When asked by both NBC Nightly News and his hometown Charlotte Observer whether he would
apologize, he defiantly stood by his comments and refused an apology. Even less
of a collective peep was heard from the incredibly shrinking tent of the
Republican Party.
According to news reports, none of
the other white Republican Christian leaders contacted by NBC News, including
the late Reverend Jerry Falwell, who made scathing anti-Islamic remarks in an
interview earlier that year, and Reverend Pat Robertson of The 700 Club, would comment on Graham's
attacks.
"Obviously, Mr.
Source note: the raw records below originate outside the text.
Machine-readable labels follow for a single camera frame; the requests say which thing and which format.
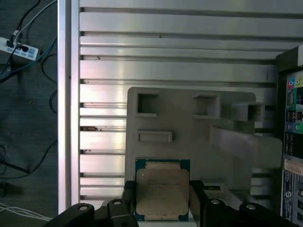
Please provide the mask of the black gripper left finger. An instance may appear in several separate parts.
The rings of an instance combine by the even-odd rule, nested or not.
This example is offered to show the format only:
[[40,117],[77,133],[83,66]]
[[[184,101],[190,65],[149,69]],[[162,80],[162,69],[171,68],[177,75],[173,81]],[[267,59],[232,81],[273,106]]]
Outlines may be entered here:
[[121,198],[95,209],[88,203],[77,203],[46,223],[47,227],[135,227],[135,181],[126,181]]

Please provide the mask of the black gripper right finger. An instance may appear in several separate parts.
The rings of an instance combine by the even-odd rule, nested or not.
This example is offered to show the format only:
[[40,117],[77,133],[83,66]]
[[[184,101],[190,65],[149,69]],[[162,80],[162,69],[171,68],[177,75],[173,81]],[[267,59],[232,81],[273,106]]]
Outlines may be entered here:
[[291,221],[257,203],[243,203],[238,209],[222,200],[209,198],[200,180],[189,183],[189,209],[198,227],[294,227]]
Graham is tone deaf
in this respect," said Newsweek
religion editor Ken Woodward of the incident. "He's certainly not his father's
son in terms of discretion."
Incidentally, it is also hard to
remember whether President Bush was cornered by political pundits into
denouncing Reverned Graham on national television night like Senator Obama.
Furthermore, nobody saw President Bush’s chief speechwriters sharpening their
collective pencils to give a major address on race in America (a la Obama) in
the political aftermath of Franklin Graham’s NBC Nightly News
fiasco.
Either way, let us fast forward to
today.
Our current Republican presidential
candidate, Senator John McCain (R-AZ), recently hailed as a “spiritual guide” an
Ohio megachurch pastor who has called upon Christians to wage a "war" against
the "false religion" of Islam with the aim of destroying
it.
According to David Corn, Washington
editor of The Nation, in February
2008, McCain appeared at a campaign rally in Cincinnati with the Reverend Rod
Parsley of the World Harvest Church of Columbus, a supersize Pentecostal
institution that features his own television studio.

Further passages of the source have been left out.